First and perhaps foremost, because it speaks to questions meaning and ultimate purpose, religion reaches the roots of human motivation. In this regard, religious faith can serve as a powerful tool for summoning the common will and generating the volition to act

Religious communities are large and cohesive constituencies. The active engagement of their membership can therefore be a powerful way of raising awareness on given topics and mobilizing significant resources.

In many contexts religious institutions and leaders also service as the voice of moral authority, ensuring that, as growing numbers of individuals strive to apply spiritual principles to improve conditions of the community, the integrity of their endeavors is not compromised. They can give attention to the human impact of efforts, ensuring that – beyond the construction of physical facilities, the expansion of economic opportunities, and similar objectives – human well-being in its many dimensions is growing.

Religion also sheds light on the moral, ethical and spiritual causes of material challenges, and suggests means by which those root causes might be addressed. Why are some populations  almost completely excluded from basic services of hygiene and sanitation? What values and attitudes allow such disparities? What steps will need to be taken to build systems reflecting greater degrees of equity, justice, and solidarity? Religion can inform and support a conversation on fundamental questions such as these.  

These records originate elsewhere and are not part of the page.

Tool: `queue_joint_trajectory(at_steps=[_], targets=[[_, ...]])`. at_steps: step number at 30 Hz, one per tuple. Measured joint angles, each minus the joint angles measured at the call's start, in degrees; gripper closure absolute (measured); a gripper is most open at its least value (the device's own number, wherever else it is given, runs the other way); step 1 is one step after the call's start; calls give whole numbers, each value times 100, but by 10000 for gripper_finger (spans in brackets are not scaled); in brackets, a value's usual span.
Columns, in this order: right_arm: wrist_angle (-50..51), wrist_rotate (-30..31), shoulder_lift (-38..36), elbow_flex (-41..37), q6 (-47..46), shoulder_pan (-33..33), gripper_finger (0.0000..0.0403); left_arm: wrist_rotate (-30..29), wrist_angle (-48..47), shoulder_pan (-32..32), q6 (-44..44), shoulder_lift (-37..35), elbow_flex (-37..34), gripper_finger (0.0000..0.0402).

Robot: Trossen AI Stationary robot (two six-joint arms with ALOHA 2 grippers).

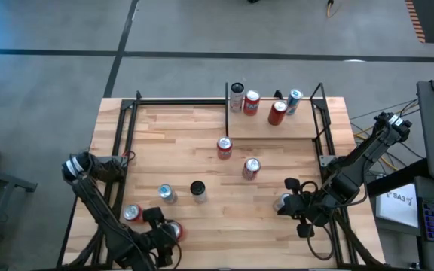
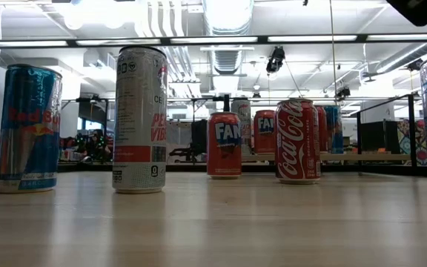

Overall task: Place canned beverage on shelf
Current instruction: Put the red black soda can on the shelf aligned with the other red black soda can

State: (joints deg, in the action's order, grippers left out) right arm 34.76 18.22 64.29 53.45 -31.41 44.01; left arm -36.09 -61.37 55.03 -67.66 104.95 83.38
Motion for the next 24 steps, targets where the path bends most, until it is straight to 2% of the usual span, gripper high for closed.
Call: queue_joint_trajectory(at_steps=[7, 13, 17, 24], targets=[[-173, -4, 0, 2, 284, -2, 394, -522, -646, -260, 1139, -42, 1154, 107], [-612, -13, 0, 7, 882, -2, 394, -734, -719, -670, 2923, -42, 2102, 107], [-786, -15, -6, 7, 1214, -2, 394, -734, -717, -1113, 4136, -42, 2542, 107], [-894, -13, -82, 9, 1543, -2, 394, -398, -703, -2062, 5963, -42, 3052, 107]])
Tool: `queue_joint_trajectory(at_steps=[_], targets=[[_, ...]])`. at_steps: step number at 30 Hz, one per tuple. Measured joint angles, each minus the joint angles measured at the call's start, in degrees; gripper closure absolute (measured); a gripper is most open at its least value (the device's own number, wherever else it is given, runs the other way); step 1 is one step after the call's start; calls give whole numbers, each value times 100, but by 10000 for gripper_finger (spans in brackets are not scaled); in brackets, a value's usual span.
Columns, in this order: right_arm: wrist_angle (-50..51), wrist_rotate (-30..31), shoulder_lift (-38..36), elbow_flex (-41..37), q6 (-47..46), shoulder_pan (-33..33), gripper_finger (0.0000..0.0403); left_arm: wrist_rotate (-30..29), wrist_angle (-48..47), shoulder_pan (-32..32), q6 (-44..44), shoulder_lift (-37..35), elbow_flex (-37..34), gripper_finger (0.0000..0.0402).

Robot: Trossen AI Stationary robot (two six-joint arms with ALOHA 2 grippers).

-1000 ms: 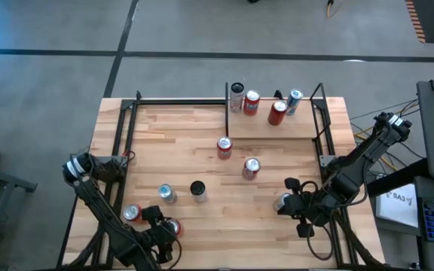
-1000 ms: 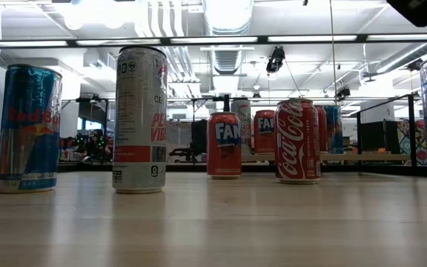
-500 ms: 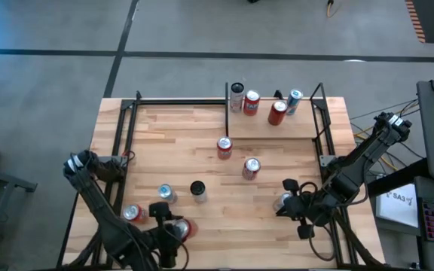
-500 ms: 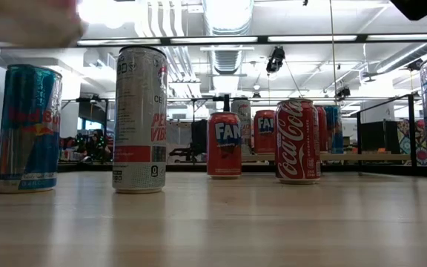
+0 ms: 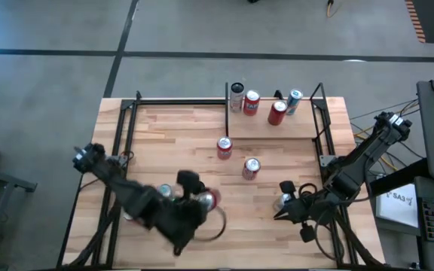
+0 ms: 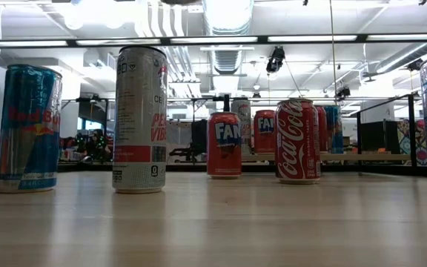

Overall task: Place canned beverage on shelf
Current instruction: Put the red black soda can on the shelf aligned with the other red black soda can

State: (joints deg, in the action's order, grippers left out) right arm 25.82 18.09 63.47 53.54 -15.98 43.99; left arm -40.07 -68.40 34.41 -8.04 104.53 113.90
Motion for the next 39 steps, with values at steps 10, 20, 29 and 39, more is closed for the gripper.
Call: queue_joint_trajectory(at_steps=[10, 20, 29, 39], targets=[[-46, 2, -393, 2, 438, -2, 394, 1235, 766, -1449, 1864, -2, 83, 107], [-263, 2, -822, 2, 1119, -77, 394, 2037, 1998, -2891, 2501, 38, 79, 107], [-388, 2, -988, 2, 1215, -464, 394, 2774, 2986, -3856, 2842, 422, 77, 107], [-390, 2, -1024, 4, 1151, -940, 394, 2887, 3539, -4472, 2881, 1035, 72, 107]])
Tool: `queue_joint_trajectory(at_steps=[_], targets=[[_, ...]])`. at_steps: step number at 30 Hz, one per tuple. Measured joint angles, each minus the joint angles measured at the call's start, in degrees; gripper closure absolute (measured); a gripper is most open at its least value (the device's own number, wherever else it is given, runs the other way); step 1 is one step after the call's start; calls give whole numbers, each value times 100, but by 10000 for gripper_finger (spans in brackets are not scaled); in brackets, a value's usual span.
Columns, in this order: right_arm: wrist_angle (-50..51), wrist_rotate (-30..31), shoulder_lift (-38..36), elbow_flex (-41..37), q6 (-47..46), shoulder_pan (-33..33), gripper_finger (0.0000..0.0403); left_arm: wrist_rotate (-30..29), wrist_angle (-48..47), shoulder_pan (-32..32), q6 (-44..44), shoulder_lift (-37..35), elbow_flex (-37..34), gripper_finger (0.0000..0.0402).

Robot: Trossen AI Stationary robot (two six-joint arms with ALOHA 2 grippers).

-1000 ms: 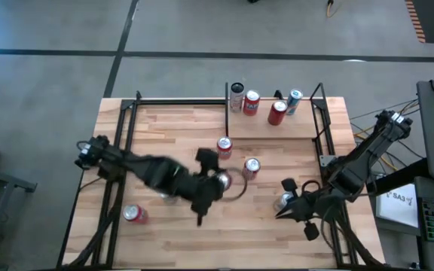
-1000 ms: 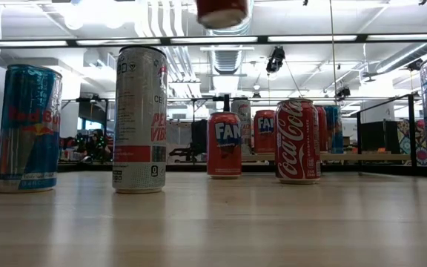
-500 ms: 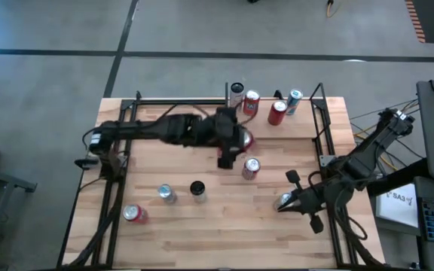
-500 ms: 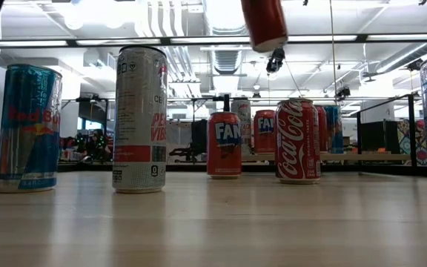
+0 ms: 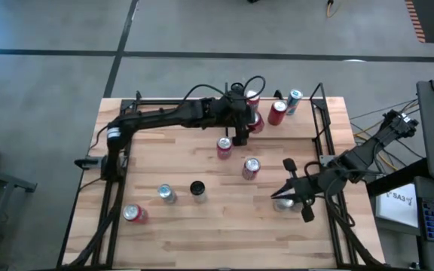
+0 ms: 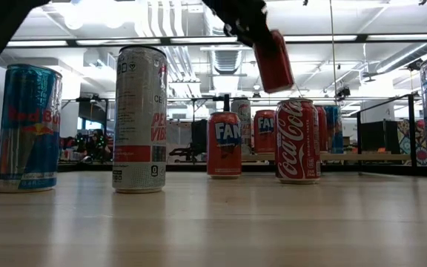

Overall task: Place canned beverage on shelf
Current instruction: Put the red black soda can on the shelf aligned with the other red black soda can

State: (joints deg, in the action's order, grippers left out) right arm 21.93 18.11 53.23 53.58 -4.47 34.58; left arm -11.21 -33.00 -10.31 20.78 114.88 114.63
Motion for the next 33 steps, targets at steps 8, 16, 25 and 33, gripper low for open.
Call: queue_joint_trajectory(at_steps=[8, 16, 25, 33], targets=[[15, 1, -76, 0, -105, -297, 394, -13, 397, -153, -30, 337, -1, 107], [25, 0, -195, 0, -109, -427, 394, -32, 368, -225, -44, 559, 0, 107], [34, 2, -256, 0, -160, -557, 394, -17, 30, -240, -72, 821, 0, 107], [49, 2, -253, 0, -169, -566, 394, -17, -218, -289, -72, 897, -1, 105]])
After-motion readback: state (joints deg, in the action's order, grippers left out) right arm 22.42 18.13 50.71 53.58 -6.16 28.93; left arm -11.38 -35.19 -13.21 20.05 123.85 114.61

Communities of Practice and Learning

Finally, it should be noted that the link between religious conviction and service to the common good is by no means automatic. It is entirely possible, for example, to have a congregation of noble-thinking and well-intentioned adherents whose actions do little to contribute to the betterment of society.

Clearly, there is much to learn about how noble ideals become expressed in committed, sustained action. In this sense, religious communities can be understood as communities of practice and learning in which spiritual teachings are translated into social reality.

Within them, a process of capacity building that enables people of all backgrounds to participate in the transformation of society – and protects and nurtures them – can be set in motion.

How this process unfolds in different contexts and diverse environments promises to be an area of rich exploration in the coming years.

-- By Serik Tokbolat, Representative of the Baha’i International Community to the United Nations

[This perspective is adapted from remarks made by Serik Tokbolat of the Baha’i International Community’s United Nations Office on 26 September 2015 at a roundtable on water and sanitation hosted by UN HABITAT and the Global Interfaith WASH Alliance.]